■ **AIM OF THE EXERCISE**:
Go through the listing and write out each line exactly.

■ **DATA BLOCK**:
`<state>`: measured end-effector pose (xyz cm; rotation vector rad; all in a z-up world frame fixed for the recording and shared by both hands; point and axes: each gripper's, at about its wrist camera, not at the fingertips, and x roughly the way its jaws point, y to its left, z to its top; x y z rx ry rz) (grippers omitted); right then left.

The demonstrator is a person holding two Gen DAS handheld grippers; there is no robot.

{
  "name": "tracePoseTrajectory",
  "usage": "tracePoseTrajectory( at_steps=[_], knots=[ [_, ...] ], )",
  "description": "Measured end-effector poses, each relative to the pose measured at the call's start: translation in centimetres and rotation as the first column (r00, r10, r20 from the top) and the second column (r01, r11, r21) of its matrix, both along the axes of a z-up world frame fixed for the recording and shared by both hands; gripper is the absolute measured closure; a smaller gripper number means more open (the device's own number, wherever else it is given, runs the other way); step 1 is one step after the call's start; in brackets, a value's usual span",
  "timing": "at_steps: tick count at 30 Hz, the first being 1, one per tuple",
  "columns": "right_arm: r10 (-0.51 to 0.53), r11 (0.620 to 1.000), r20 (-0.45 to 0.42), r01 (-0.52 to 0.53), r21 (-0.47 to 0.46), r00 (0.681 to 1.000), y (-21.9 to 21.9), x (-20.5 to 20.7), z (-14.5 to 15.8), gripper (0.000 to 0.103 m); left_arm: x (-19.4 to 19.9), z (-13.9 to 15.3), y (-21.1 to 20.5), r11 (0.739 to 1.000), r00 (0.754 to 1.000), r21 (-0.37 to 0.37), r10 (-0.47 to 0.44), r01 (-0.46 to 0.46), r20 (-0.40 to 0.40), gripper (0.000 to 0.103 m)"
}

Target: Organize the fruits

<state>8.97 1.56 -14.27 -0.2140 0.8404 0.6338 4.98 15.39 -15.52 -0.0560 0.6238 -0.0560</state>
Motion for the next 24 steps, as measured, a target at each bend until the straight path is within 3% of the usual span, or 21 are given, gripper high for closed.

■ **TASK ANSWER**:
`<state>`: measured end-effector pose (xyz cm; rotation vector rad; all in a z-up world frame fixed for the recording and shared by both hands; point and axes: each gripper's, at about its wrist camera, not at the fingertips, and x roughly the way its jaws point, y to its left, z to its top; x y z rx ry rz) (grippers omitted); right then left.

The demonstrator is a person holding two Gen DAS handheld grippers; there is no robot.

{
  "name": "tracePoseTrajectory",
  "usage": "tracePoseTrajectory( at_steps=[_], knots=[ [_, ...] ], )",
  "description": "Measured end-effector poses, each relative to the pose measured at the call's start: translation in centimetres and rotation as the first column (r00, r10, r20 from the top) and the second column (r01, r11, r21) of its matrix, both along the axes of a z-up world frame fixed for the recording and shared by both hands; gripper is the absolute measured closure; a smaller gripper number means more open (the device's own number, wherever else it is given, runs the other way); step 1 is one step after the call's start; in brackets, a value's usual span",
  "timing": "at_steps: tick count at 30 Hz, the first being 1, one per tuple",
  "columns": "right_arm: r10 (-0.51 to 0.53), r11 (0.620 to 1.000), r20 (-0.45 to 0.42), r01 (-0.52 to 0.53), r21 (-0.47 to 0.46), r00 (0.681 to 1.000), y (-21.9 to 21.9), x (-20.5 to 20.7), z (-14.5 to 15.8), gripper (0.000 to 0.103 m); left_arm: x (-19.4 to 19.9), z (-13.9 to 15.3), y (-21.1 to 20.5), r11 (0.739 to 1.000), r00 (0.754 to 1.000), r21 (-0.37 to 0.37), r10 (-0.47 to 0.44), r01 (-0.46 to 0.46), r20 (-0.40 to 0.40), gripper (0.000 to 0.103 m)"
}

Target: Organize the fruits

<state>8.97 1.56 -14.27 -0.2140 0.8404 0.6338 4.98 15.39 -15.52 -0.0560 0.6238 -0.0560</state>
Motion for the next 24 steps, as measured, a target at each bend until the straight path is within 3% of the usual span, or 21 are given, gripper high for closed.

Here the output is complete.